Some views are genuinely extremist and hateful, and it can be very damaging when people embrace such viewpoints as mainstream.  As I argued in my earlier post about media responsibility, extremist views are best dismissed or ignored–giving them press coverage is empowering to those holding them.

It can also create unnecessary polarization when people falsely label someone as extremist just because a person’s views differ from them.  This hinders the advancement of the political debate.  Such labelling can produce an escalation effect, like an angry shouting match.  Extremism can become self-perpetuating for two reasons: (1) the act of viewing those with differing views as extremists is one of the characteristic features of extremism; thus incorrectly characterizing a person or group as extremist actually makes you more extremist yourself, and (2) viewing and approaching people as extremists draws out extremist tendencies in others.  Viewing someone as unwilling to listen will also make you more likely to approach them in such a way that they actually will not listen to you.  The end result of such labelling is that people end up fighting back and forth, sometimes even escalating to violence, rather than working together to solve problems.  Extremism is like a plague or disease that spreads through the minds and rhetoric of people and groups on “both sides” of a political debate.

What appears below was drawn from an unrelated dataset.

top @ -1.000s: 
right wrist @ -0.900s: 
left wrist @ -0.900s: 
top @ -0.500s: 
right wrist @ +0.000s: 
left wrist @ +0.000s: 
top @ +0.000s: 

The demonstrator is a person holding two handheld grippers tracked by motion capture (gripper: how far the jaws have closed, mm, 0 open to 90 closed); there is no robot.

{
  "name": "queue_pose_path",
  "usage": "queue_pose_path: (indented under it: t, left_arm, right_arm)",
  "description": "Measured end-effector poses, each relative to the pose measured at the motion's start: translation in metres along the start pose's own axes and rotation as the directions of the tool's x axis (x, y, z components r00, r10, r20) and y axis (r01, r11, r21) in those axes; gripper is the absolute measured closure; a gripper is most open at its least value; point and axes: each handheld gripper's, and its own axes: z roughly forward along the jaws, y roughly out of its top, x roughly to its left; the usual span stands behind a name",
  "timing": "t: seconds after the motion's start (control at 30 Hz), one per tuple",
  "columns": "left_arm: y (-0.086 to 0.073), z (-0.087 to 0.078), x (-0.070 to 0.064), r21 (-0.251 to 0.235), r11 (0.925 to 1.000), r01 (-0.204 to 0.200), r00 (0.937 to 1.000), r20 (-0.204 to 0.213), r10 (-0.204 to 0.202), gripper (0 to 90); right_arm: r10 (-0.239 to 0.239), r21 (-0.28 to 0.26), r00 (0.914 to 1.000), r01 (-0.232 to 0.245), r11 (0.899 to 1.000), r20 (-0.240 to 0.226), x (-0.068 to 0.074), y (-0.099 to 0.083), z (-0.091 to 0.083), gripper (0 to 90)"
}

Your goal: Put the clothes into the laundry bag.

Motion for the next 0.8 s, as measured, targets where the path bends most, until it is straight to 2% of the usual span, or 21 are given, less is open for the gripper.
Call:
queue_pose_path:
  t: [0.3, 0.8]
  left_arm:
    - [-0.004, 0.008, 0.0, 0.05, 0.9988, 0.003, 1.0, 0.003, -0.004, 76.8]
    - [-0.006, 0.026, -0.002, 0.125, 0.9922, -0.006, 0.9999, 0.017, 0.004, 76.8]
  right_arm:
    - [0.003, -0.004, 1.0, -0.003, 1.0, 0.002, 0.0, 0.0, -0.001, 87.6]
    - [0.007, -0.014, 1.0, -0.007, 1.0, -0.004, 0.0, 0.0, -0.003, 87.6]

American Flag Behind Barbed Wire Fence

Extremism is an impediment to democracy; it shuts down the debate that is the fabric of democracy, and threatens the very foundation of democracy, the idea that all human beings have equal inherent worth.

For these reasons it is crucial that we clearly and correctly identify extremism; I propose the following simple definition.

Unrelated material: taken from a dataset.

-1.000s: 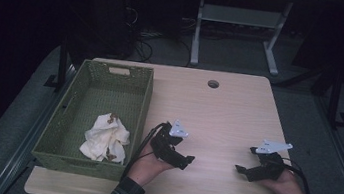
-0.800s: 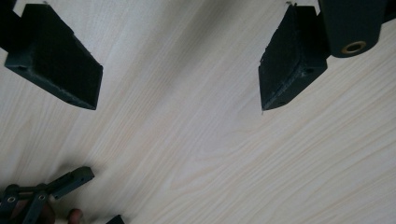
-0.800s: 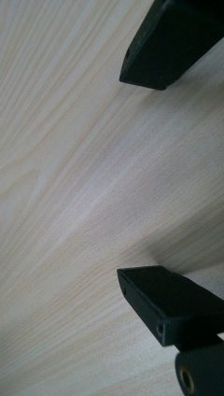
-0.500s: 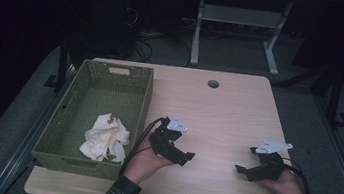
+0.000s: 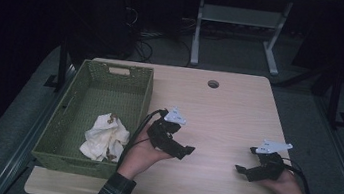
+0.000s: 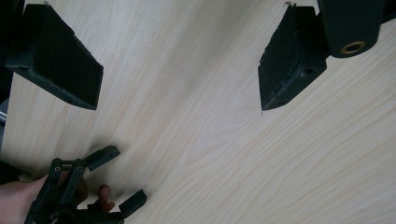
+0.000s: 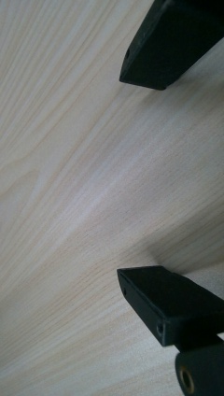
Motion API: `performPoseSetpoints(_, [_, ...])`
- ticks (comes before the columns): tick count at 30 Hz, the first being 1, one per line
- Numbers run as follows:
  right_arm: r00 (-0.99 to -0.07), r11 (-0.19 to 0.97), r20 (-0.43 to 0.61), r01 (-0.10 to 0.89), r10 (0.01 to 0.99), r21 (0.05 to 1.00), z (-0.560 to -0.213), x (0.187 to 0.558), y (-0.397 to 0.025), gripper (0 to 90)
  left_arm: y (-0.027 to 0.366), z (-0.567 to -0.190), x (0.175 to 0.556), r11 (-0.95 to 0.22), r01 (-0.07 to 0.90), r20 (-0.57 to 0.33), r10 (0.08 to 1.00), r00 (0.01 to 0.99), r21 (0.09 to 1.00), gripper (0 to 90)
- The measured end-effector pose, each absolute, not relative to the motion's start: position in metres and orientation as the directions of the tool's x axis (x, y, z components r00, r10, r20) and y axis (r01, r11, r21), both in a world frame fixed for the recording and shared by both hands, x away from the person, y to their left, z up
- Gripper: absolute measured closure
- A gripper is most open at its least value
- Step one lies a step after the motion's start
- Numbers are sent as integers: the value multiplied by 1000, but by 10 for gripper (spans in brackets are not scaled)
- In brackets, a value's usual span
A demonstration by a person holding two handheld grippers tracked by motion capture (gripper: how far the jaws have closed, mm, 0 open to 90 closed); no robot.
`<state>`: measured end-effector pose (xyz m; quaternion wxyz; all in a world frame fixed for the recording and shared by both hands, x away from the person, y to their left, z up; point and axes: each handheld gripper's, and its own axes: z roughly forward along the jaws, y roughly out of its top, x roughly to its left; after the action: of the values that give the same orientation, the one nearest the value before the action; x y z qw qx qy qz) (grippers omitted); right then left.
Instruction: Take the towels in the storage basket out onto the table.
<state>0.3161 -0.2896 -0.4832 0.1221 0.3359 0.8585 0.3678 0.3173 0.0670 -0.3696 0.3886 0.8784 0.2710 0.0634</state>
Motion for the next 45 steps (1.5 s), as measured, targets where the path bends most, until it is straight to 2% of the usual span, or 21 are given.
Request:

A Definition of Extremism: What is Extremism?

The concept of extremism can be tricky to define, because it is a pejorative term, and few people would identify themselves as extremist.  However, I do think that there is a strong objective foundation for the following definition of extremism:

Extremism is a perspective or viewpoint that demonizes those with opposing viewpoints, using all-or-none thinking to characterize people as either “fully for” or “fully against” the group’s views, and identifying certain people outside the group as having less innate value on a basic human level.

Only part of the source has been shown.